Netherley (/sco/) is a village in Aberdeenshire, situated approximately five miles northwest of Stonehaven. Netherley is located in the Mounth area of the Grampian Highlands. At the eastern edge of Netherley is a significant wetland bog known as Red Moss. To the southwest of Netherley lie Meikle Carewe Hill and Curlethney Hill. At the south edge of Netherley is the peak of Craggie Cat.

==Natural features==
The Red Moss is a national Site of Special Scientific Interest within the United Kingdom, due to its diverse species content and its undisturbed habitat; the outlet of Red Moss is Crynoch Burn. To the west of Netherley lies another watercourse, Cairnie Burn, which is a tributary of the Crynoch Burn.

==Education==
Netherley School is an historic primary school located in the village.
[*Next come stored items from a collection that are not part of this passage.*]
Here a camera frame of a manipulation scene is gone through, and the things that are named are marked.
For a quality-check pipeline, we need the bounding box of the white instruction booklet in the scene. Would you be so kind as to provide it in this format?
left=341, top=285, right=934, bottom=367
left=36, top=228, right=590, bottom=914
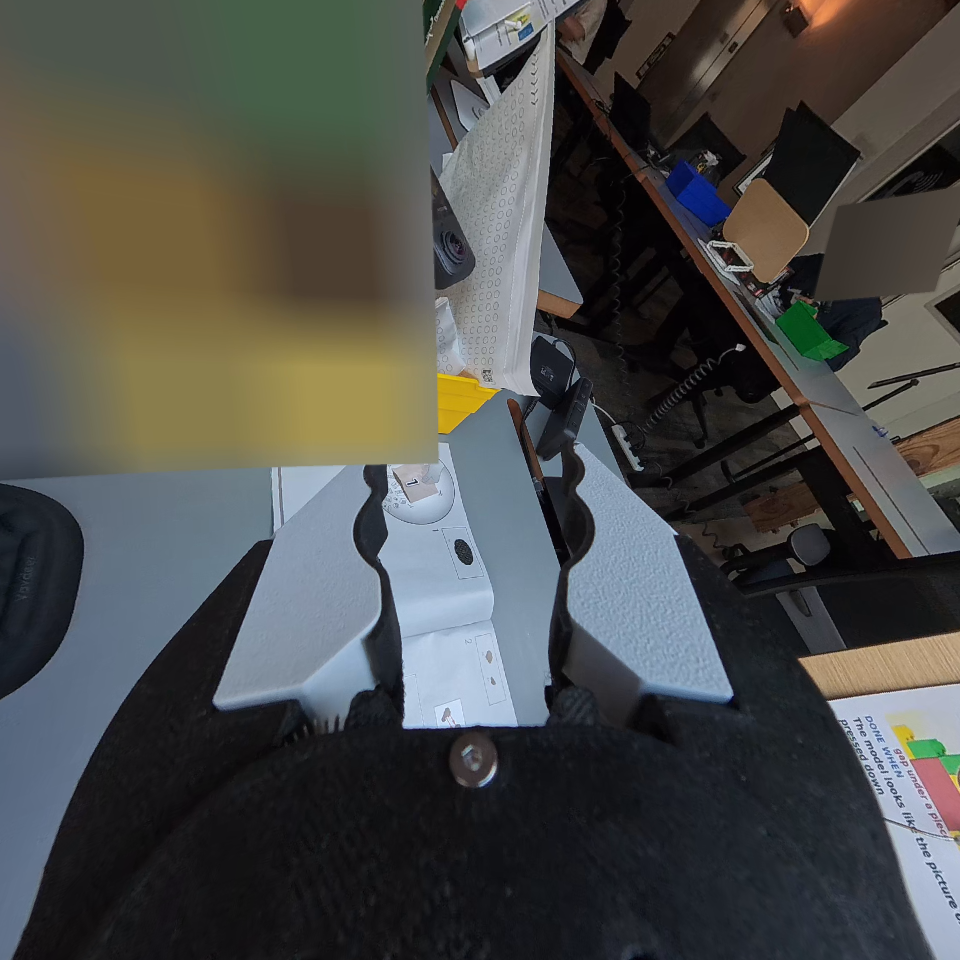
left=271, top=442, right=519, bottom=729

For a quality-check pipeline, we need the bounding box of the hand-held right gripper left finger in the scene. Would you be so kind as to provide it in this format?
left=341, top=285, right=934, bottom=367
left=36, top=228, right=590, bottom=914
left=212, top=465, right=406, bottom=729

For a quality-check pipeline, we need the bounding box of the plywood task board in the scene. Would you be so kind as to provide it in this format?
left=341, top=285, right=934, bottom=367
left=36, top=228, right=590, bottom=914
left=798, top=633, right=960, bottom=702

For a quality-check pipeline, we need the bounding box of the blue plastic bin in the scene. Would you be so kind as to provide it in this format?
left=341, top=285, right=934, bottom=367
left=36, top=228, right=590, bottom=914
left=666, top=159, right=732, bottom=226

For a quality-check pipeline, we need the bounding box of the yellow plastic bin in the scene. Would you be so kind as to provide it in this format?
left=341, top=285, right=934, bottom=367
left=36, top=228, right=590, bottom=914
left=437, top=372, right=502, bottom=436

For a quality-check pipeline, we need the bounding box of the standing instruction sheet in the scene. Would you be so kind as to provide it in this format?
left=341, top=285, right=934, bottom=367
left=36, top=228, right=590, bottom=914
left=457, top=0, right=586, bottom=76

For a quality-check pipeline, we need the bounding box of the black coiled cable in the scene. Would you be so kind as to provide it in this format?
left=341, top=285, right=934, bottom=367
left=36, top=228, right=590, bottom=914
left=645, top=356, right=721, bottom=432

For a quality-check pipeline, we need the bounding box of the bare plywood board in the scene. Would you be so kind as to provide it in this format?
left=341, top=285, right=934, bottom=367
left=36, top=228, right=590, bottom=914
left=723, top=178, right=811, bottom=280

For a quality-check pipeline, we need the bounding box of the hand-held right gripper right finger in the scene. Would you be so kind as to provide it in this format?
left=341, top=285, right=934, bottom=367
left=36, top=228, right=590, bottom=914
left=547, top=444, right=736, bottom=729

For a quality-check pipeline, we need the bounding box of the black foam panel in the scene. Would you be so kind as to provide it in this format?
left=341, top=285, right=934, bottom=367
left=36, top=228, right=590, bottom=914
left=765, top=101, right=862, bottom=226

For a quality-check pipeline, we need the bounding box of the small green plastic bin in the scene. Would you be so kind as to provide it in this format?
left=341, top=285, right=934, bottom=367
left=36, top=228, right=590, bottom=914
left=774, top=300, right=850, bottom=363

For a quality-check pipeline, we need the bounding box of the black cushioned wrist pad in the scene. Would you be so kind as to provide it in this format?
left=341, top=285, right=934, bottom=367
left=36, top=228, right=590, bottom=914
left=0, top=483, right=85, bottom=702

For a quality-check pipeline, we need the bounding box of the black rectangular hub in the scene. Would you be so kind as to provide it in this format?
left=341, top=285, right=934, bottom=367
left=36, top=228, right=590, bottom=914
left=536, top=377, right=595, bottom=461

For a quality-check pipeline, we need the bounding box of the printed task sheet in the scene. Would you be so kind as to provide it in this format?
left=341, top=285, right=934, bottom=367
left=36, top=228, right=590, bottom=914
left=828, top=678, right=960, bottom=960

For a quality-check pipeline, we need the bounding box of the large white paper bag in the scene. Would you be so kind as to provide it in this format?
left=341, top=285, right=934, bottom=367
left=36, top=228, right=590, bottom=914
left=438, top=22, right=556, bottom=395

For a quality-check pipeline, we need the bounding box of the grey desk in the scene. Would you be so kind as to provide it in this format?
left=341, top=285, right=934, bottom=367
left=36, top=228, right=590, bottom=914
left=0, top=390, right=601, bottom=939

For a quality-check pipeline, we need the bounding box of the long grey table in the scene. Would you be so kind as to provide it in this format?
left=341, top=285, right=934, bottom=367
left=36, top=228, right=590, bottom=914
left=555, top=48, right=960, bottom=560
The original stone building dates back to at least the 1800s, a new facility was opened in 2007 which combined the primaries of Netherley and Maryculter. The new school is situated next to the Lairhillock Inn, and the old school building which is no longer used for primary education has been converted for domestic use.

==History==
Roman legions marched by Netherley traversing the route from Raedykes to Normandykes as they sought higher ground evading the bogs of Red Moss and other low-lying mosses associated with the Burn of Muchalls. Elsick Mounth is one of the ancient routes crossing the Grampian Mountains, lying west of Netherley. Alexander Silver, a wealthy East India trader, built a mansion house in Netherley in the late 1700s; he and his son George Silver were noted agricultural innovators of their era.